Rapid and efficient isolation and detection of circulating tumor cells based on ZnS:Mn2+ quantum dots and magnetic nanocomposites

Rapid and non-destructive detection of circulating tumor cells (CTCs) with no disruption of their functions is of great significance for clinical tumor therapy. However, many existing methods for CTC detection commonly rely on conventional three-color immunofluorescence identification, which damages CTCs and easily causes loss of cells. Here, we employed a method to simultaneously capture and authenticate CTCs based on immunonanocomposites (ZnS:Mn2+ QDs and Fe3O4/SiO2) equipped with permanent fluorescent and magnetic properties.

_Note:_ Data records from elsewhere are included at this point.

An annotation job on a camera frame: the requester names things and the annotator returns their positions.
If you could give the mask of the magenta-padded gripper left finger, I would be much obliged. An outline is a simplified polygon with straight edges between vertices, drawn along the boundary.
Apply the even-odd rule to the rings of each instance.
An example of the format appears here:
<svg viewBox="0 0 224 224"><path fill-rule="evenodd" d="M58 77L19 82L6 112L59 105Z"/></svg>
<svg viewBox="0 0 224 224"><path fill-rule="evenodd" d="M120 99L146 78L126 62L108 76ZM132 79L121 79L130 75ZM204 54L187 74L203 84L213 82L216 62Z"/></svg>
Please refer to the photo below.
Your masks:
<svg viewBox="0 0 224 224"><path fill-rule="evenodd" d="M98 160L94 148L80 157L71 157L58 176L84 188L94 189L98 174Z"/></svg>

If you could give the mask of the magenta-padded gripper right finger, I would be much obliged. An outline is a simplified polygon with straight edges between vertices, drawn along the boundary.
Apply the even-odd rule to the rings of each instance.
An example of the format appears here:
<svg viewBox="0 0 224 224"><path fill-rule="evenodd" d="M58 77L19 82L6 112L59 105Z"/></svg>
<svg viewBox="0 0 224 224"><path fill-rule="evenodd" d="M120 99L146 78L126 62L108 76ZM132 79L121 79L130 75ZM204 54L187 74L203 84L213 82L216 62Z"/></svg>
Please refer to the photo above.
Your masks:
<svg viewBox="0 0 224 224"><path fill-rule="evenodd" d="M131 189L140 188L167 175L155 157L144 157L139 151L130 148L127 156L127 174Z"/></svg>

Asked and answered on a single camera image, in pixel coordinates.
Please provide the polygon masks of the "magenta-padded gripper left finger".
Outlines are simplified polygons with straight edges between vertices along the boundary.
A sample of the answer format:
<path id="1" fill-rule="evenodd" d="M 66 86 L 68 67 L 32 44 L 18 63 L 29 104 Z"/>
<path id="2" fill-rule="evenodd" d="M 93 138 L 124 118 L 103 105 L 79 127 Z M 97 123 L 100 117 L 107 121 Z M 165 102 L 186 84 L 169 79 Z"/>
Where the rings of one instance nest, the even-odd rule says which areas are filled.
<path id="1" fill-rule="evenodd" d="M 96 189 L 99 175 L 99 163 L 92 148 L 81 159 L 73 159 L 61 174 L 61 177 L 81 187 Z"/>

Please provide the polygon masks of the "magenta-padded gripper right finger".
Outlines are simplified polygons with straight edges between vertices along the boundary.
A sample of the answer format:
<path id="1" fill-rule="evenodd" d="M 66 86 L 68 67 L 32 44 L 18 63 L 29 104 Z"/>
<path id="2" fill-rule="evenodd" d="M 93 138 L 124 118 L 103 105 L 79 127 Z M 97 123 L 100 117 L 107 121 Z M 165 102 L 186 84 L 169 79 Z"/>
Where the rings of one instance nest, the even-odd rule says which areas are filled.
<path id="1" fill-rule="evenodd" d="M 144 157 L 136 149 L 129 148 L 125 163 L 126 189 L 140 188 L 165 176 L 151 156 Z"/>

A multifunctional nanocomposite was synthesized by encapsulating ZnS:Mn2+ quantum dots (QDs) and Fe3O4 nanoparticles into SiO2 nanospheres and bio-conjugating tumor-specific anti-EpCAM antibodies onto the surface. The resulting nanocomposite had a high tumor cell binding ability, and the Fe3O4 nanoparticles had a rapid magnetic response that enabled capture of circulating tumor cells from patients' blood within minutes. In addition, the cell-immunonanocomposites complexes could be directly recognized by the yellow-orange light emitted by the ZnS:Mn2+ quantum dots, thus labeling cells without utilizing the complicated and destructive procedures involved in traditional CTCs identification. We successfully achieved a high capture efficiency of up to 90.8%, and the specific fluorescence labeling of CTCs was realized in 9 clinical breast cancer patients' samples. Furthermore, this simple, convenient and cell-friendly approach is significant for solving the problems of cell viability and enables non-destructive CTC detection, which marks an advance in cancer treatment and clinical applications.